Which is similarly terrible; it should be a flag on the `branch` command, not `s...

bacon_waffle · on July 12, 2020

Maybe this depends on your mental model of what a git checkout is? To me, "git checkout X" means: update the working directory to reflect X and update HEAD to point at X. (edit: and HEAD means "the branch to update when a new commit is made"). I use "git checkout" a lot more often than "git branch" and "git checkout -b" combined. So, to me, the fact that X is a to-be-created branch is secondary to the primary "checkout" operation.

That said, I do vaguely recall this seeming weird at first.

smichel17 · on July 13, 2020

I'm going to discuss mental models in a separate comment because they're actually more interesting and this comment is getting too long.

---Succinct argument---

What happens if you remove the flag? Put differently, how much does the flag change the semantics?

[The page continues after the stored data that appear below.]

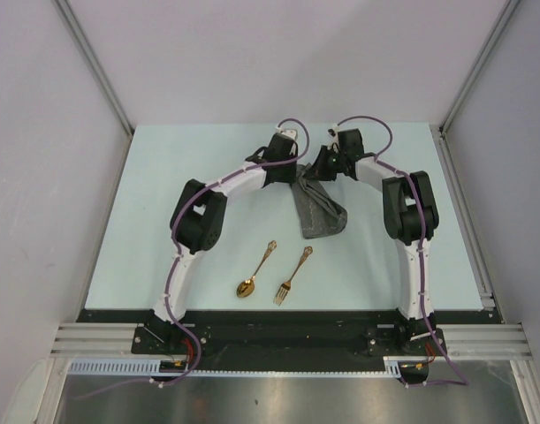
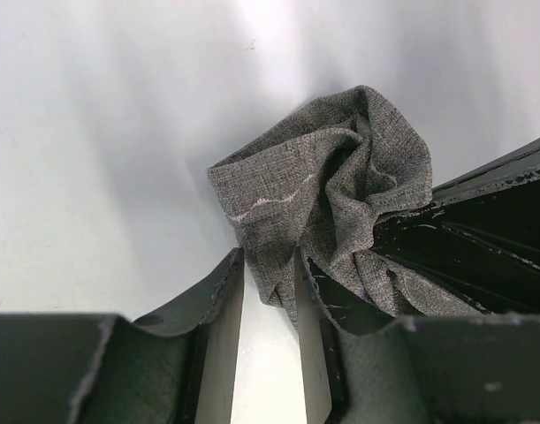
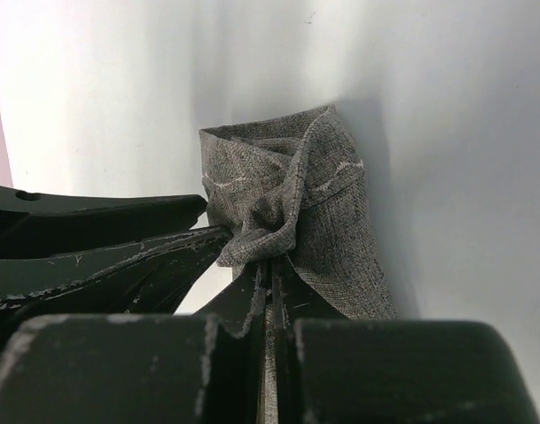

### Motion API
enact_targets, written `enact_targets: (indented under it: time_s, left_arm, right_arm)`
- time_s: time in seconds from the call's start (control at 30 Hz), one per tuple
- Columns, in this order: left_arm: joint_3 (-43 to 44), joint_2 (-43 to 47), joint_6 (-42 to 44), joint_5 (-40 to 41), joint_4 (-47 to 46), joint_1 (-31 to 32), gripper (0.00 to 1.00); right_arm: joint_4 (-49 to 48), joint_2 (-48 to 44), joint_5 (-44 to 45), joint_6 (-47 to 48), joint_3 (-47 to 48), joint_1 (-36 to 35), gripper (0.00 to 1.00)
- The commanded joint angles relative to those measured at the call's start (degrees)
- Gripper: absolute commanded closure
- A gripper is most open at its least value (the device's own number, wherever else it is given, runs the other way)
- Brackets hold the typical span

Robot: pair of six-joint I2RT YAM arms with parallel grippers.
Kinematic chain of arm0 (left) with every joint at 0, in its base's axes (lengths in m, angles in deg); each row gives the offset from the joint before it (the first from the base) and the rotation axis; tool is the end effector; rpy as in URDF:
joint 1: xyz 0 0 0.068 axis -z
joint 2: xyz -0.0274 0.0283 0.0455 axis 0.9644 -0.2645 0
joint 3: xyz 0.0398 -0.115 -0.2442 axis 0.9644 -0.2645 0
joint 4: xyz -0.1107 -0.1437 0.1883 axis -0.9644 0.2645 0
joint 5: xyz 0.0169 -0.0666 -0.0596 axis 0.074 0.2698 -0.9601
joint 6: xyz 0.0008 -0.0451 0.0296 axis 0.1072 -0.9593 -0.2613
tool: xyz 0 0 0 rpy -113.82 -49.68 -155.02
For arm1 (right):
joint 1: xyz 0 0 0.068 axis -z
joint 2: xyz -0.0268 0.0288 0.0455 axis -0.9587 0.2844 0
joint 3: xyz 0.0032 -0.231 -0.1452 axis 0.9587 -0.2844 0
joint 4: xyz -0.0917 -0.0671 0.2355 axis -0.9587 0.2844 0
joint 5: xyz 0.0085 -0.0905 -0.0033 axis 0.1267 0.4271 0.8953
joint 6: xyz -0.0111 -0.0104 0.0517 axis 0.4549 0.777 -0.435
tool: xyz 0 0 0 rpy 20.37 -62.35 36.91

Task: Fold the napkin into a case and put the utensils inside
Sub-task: Stuff the top corner of the smaller-rectangle-folded napkin into the folded napkin.

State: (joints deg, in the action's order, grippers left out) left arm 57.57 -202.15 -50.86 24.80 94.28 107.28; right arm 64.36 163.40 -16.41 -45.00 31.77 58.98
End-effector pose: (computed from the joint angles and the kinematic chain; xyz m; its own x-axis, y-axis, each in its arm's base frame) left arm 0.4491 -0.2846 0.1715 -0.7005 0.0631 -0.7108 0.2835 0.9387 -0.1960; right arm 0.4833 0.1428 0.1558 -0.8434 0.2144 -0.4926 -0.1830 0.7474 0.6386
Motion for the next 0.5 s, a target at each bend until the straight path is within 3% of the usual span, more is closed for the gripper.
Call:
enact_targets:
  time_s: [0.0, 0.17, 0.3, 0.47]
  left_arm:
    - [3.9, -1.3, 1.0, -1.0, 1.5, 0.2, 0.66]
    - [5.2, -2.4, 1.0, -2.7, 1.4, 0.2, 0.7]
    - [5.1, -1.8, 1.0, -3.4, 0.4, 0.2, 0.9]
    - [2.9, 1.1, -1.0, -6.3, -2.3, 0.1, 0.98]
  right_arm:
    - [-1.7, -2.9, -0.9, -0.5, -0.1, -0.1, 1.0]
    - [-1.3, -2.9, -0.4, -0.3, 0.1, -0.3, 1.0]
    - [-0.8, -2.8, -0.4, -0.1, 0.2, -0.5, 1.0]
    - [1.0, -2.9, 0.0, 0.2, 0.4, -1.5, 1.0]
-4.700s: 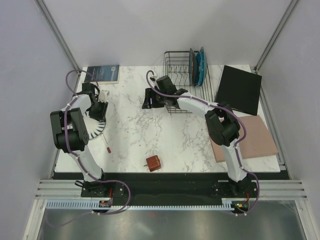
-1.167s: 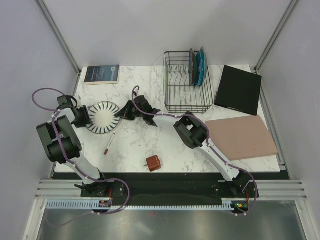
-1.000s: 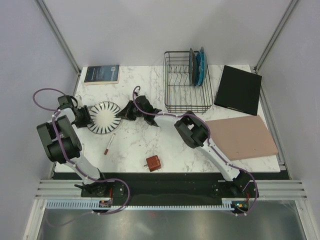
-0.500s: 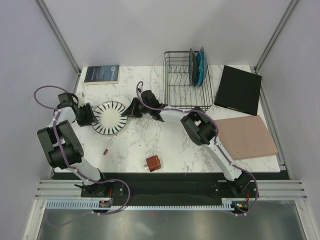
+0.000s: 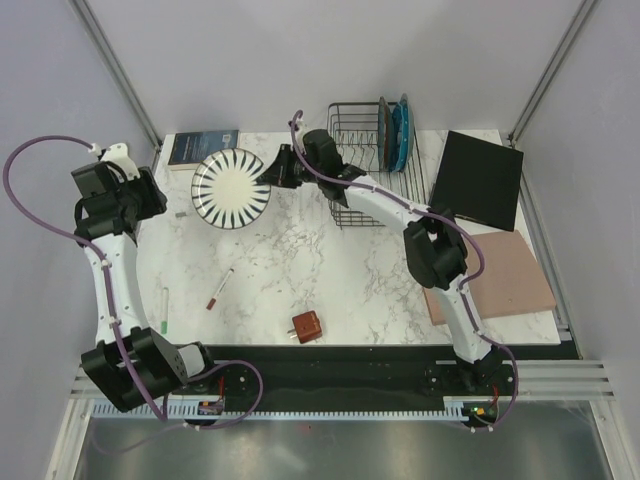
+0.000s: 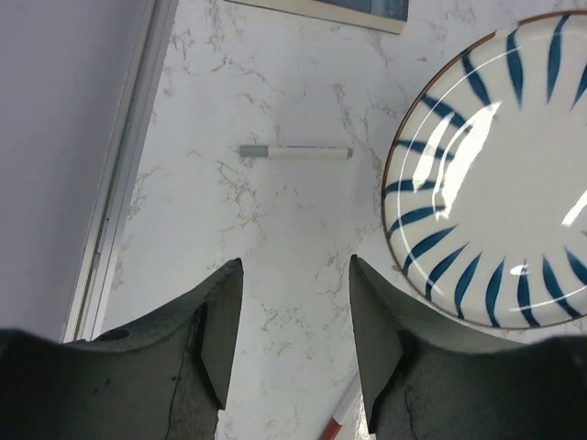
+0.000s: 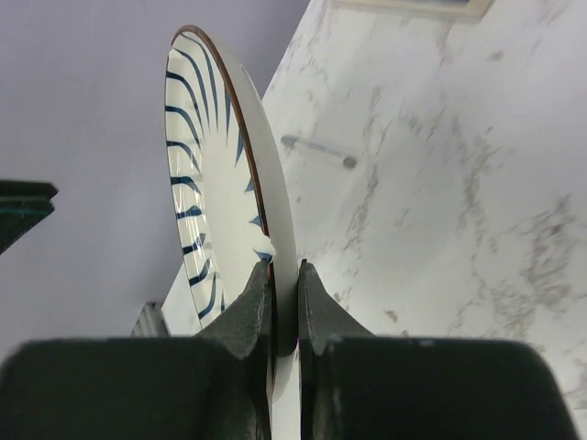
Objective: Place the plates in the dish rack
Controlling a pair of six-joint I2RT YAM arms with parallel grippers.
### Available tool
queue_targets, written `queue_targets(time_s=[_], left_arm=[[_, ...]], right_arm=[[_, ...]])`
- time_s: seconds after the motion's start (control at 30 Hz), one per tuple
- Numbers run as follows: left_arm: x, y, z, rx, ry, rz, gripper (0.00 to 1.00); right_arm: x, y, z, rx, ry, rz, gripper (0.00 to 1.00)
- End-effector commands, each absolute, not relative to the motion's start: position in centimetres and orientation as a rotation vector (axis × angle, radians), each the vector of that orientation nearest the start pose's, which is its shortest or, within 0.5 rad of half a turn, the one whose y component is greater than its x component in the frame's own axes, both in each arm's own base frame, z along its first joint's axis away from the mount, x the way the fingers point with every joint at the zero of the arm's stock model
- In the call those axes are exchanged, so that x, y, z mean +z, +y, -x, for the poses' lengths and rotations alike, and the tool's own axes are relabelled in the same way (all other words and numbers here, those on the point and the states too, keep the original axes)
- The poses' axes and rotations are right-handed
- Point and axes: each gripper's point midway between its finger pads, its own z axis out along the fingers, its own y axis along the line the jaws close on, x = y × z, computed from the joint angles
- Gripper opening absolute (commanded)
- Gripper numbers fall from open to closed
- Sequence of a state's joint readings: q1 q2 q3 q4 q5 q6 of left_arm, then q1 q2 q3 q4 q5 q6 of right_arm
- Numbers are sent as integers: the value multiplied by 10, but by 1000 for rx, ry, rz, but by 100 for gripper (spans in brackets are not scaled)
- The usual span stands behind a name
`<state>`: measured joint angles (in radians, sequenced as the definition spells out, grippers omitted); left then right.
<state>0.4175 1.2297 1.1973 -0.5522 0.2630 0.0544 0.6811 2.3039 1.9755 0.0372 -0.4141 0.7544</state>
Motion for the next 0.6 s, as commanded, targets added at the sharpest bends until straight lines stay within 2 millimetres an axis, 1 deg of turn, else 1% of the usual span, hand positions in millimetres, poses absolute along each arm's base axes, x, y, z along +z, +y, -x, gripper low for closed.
queue_targets(time_s=[0.0,0.03,0.07,0.1,0.13,0.17,0.2,0.23,0.27,0.3,0.33,0.37,0.4,0.43,0.5,0.53,0.57], left_arm=[[264,106,-347,-7,2056,230,57],[261,103,-352,-32,2057,231,57],[259,103,-353,-47,2057,239,57],[257,102,-356,-61,2059,243,57],[256,99,-360,-96,2054,260,57],[255,98,-362,-110,2051,265,57],[254,96,-364,-130,2047,264,57],[254,96,-367,-140,2046,259,57],[255,96,-371,-144,2035,254,57],[257,95,-373,-157,2030,251,57],[260,95,-377,-163,2024,245,57],[258,95,-381,-178,2028,243,57],[258,93,-384,-192,2027,239,57],[259,94,-386,-197,2022,239,57],[255,91,-393,-218,2023,231,57],[252,89,-395,-226,2026,229,57],[250,88,-396,-233,2030,228,57]], right_arm=[[395,433,-480,1150,1575,251,0],[407,423,-487,1113,1551,236,0],[424,405,-497,1051,1515,200,0],[446,388,-506,980,1465,145,0],[455,374,-514,901,1437,126,0],[469,363,-513,861,1405,110,0],[481,344,-522,773,1373,30,0],[488,332,-524,706,1352,16,0],[499,319,-524,661,1328,-25,0],[504,298,-529,575,1306,-117,0],[508,287,-531,506,1293,-133,0],[513,273,-531,442,1277,-174,0],[516,252,-532,355,1253,-261,0],[519,239,-531,265,1242,-272,0],[524,223,-528,182,1204,-310,0],[523,207,-526,109,1197,-366,0],[522,199,-524,37,1199,-357,0]])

`git branch newbranch` will gracefully fall back to creating a new branch at HEAD.

`git checkout newbranch` will fail (error: pathspec 'newbranch' did not match any file(s) known to git), because the regular version of the command involves operating on something that already exists.

---Less succinct further argument---

checkout's `-B` variant. Here's how the man page explains it:

> If -B is given, <new_branch> is created if it doesn’t exist; otherwise, it is reset. This is the transactional equivalent of > > $ git branch -f <branch> [<start point>] > $ git checkout <branch>

If it were a flag on branch, you wouldn't need a separate flag, just `git branch -fs newbranch` (-s for --switch).

Actually, looking through the man page for `checkout` now, I see 4 other options I didn't know about (-t|--track, --no-track, --guess, --no-guess), apparently for the sole purpose of being used with -b.

---

I don't think I thought of this argument when I originally chatted in #git-devel, maybe I'll give it another try.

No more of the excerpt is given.